А потом случилось кое-что страшное. Фрэнк помог Люциусу выкопать тело того старика, в облике Ральфа, думая, однако, что тело это спокойно гниёт уже в земле, и уж тем более не решит принять вдруг свой прежний облик. Но произошло по-другому, и к этому Фрэнк совсем не был готов. Разом ему вдруг открылось очень многое. Он узнал о том, кем на самом деле был старик и понял, что свидетельство о смерти Ральфа с его собственной подписью утаить тоже уже не удастся, потому как мистер Поттер, присутствие которого, Фрэнк из-за своего воодушевления весьма недооценил в тот день, быстро заподозрил неладное, раскрыв не только личность Фрэнка, но и неотступно проследовав за ним в архив.
Фрэнк понял вдруг, что Нарцисса подставила его. Осознание пришло ему в голову так неожиданно и так болезненно отдалось во всём теле, что он сейчас же отогнал от себя эту мысль: нет, она не могла; она не могла так поступить с ним… «Должно быть, — думал Фрэнк, — она и сама не знала, что тело примет прежний облик».
Выбора, однако, у Фрэнка уже не было. Единственным шансом на спасение для него теперь был побег, который он совершил непременно, как только вывел из сада, навстречу Люциусу и всей сопровождавшей его свите мертвецов. Он также выпустил Плеггу, решив, что если уж и этот человек, не справится с Люциусом, то этого не сделает уже, пожалуй, никто… А потом сбежал и сам, забрав из дома некоторые необходимые ему вещи и принимаясь скитаться в шотландских лесах, пока старое радио его, настроенное на министерскую волну, не сообщило о нападении на Малфой-мэнор, закончившимся одним смертельным исходом… вот только опять не для Люциуса Малфоя.
И Фрэнк решился. Он понял наконец, что именно здесь заканчивался его путь, но что, последним шагом, который он должен сделать, прежде чем спрыгнуть в лоно уже давно ожидавшей его пропасти — было уничтожение самой страшной, самой ядовитой на этом свете змеи.
Когда Фрэнк доковылял наконец до её дома, хромающий и едва ловивший распахнутым ртом пыльный августовский воздух, был уже поздний вечер. Ему, однако, хватило ещё сил, выбить плечом дверь летней веранды.

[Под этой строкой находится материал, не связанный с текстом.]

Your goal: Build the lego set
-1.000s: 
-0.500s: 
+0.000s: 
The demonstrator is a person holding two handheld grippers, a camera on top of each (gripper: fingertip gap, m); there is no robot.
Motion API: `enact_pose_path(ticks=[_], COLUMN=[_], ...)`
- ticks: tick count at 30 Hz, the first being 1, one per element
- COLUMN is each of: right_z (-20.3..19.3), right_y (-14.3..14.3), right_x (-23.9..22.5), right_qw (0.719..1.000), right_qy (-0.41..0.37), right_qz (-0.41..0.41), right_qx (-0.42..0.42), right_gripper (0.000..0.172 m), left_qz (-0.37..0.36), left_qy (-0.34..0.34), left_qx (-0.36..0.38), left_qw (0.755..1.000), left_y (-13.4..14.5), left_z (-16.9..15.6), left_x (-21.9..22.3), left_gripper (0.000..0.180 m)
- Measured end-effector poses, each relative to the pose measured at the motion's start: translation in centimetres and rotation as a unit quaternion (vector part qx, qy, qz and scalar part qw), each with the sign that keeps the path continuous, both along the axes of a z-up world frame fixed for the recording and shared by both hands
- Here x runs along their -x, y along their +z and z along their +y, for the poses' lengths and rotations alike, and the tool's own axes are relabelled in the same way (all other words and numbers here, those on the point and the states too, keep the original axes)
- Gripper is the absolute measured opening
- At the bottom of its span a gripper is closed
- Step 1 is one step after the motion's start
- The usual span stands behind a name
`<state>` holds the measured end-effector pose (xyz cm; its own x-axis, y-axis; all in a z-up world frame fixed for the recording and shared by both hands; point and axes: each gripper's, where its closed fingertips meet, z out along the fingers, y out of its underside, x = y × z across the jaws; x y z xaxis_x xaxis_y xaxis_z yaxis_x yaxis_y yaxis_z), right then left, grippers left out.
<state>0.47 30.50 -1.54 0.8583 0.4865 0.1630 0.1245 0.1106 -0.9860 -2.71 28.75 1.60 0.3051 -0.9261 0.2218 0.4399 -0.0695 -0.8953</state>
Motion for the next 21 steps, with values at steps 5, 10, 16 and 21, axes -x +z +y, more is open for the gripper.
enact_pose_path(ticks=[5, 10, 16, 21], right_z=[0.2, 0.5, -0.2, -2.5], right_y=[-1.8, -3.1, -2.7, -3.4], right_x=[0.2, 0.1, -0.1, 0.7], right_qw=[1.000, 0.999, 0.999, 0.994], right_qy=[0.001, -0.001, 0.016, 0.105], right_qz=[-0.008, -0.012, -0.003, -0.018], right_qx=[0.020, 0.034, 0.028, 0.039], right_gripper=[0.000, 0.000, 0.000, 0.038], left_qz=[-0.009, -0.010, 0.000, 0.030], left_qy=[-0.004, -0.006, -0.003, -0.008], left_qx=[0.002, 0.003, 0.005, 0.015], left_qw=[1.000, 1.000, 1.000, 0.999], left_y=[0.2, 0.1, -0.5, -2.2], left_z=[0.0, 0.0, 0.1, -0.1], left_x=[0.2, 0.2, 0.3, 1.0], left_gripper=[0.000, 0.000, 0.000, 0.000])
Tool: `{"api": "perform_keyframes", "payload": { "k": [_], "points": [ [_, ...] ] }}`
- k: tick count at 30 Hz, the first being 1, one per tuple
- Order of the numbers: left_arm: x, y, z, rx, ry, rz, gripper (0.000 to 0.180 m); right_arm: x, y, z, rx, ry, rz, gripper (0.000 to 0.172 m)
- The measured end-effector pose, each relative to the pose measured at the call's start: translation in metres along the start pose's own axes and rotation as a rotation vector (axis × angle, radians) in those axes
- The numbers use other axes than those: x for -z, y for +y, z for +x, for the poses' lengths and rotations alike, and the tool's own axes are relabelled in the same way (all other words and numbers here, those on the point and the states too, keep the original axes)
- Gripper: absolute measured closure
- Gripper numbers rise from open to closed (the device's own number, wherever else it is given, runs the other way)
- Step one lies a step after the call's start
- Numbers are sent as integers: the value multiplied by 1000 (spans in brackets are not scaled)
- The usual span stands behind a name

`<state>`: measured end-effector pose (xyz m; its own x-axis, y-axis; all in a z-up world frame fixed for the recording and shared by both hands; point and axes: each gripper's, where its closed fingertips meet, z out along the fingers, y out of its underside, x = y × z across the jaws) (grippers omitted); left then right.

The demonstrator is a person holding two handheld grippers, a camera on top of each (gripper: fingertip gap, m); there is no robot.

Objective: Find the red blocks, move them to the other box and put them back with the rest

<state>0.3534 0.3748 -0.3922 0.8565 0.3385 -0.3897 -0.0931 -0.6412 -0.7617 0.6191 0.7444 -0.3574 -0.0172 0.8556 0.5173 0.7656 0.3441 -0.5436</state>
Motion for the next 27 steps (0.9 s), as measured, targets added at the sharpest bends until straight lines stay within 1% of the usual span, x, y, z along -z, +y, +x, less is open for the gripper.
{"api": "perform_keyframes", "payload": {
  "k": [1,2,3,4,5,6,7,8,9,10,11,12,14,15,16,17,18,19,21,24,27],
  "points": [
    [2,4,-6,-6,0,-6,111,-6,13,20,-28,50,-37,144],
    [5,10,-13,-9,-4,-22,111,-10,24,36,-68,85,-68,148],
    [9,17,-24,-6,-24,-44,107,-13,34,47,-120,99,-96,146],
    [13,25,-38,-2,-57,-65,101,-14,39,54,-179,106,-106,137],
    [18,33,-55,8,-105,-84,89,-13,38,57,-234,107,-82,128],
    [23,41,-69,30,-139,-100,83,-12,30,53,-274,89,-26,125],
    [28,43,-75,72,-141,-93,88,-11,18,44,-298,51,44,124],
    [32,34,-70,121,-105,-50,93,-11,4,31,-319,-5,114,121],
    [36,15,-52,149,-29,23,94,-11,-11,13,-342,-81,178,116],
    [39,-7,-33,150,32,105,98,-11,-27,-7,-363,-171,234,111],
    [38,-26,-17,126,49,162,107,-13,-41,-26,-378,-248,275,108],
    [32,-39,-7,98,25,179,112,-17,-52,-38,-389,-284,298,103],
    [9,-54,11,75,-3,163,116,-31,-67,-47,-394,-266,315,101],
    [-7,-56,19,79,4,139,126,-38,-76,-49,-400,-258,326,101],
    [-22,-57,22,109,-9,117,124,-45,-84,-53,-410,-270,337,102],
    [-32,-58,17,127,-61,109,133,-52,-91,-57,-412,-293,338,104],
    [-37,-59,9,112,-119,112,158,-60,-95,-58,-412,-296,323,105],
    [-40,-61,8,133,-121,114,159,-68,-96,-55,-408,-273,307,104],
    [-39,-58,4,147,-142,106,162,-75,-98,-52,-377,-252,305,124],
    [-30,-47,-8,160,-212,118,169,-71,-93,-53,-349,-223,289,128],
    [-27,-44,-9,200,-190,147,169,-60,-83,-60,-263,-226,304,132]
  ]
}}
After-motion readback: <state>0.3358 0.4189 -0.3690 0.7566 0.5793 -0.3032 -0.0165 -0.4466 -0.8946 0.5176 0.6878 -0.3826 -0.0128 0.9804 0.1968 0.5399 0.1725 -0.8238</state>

Дом, обманчиво пустовал. Она хорошо позаботилась о том, чтобы мракоборцы не обнаружили её здесь так быстро. Она выжидала, как паучиха в своём логове; сидела где-то в застенках, заколдованных эльфийскими чарами. Мракоборцы всегда недооценивали трепетное отношение этих маленьких безобидных существ к их хозяевам; им всегда казалось, что они не способны на такие хитрости. Фрэнк, однако, знал, что домовик Нарциссы способен ещё и не на такое. Когда они вмести с ним, несколько месяцев назад заманили мистера Дорни, в тот старый, заброшенный дом, Фрэнк видел, с каким удовольствием эльф превратил одним щелчком своих мерзких пальцев мракоборца в живой пылающий факел… Да, Фрэнк знал, что Нарцисса была у себя.
— Я здесь, — сказал он, встав посреди её запылённой гостиной и выставив палочку перед собой. — Покажись или я вызову их сюда.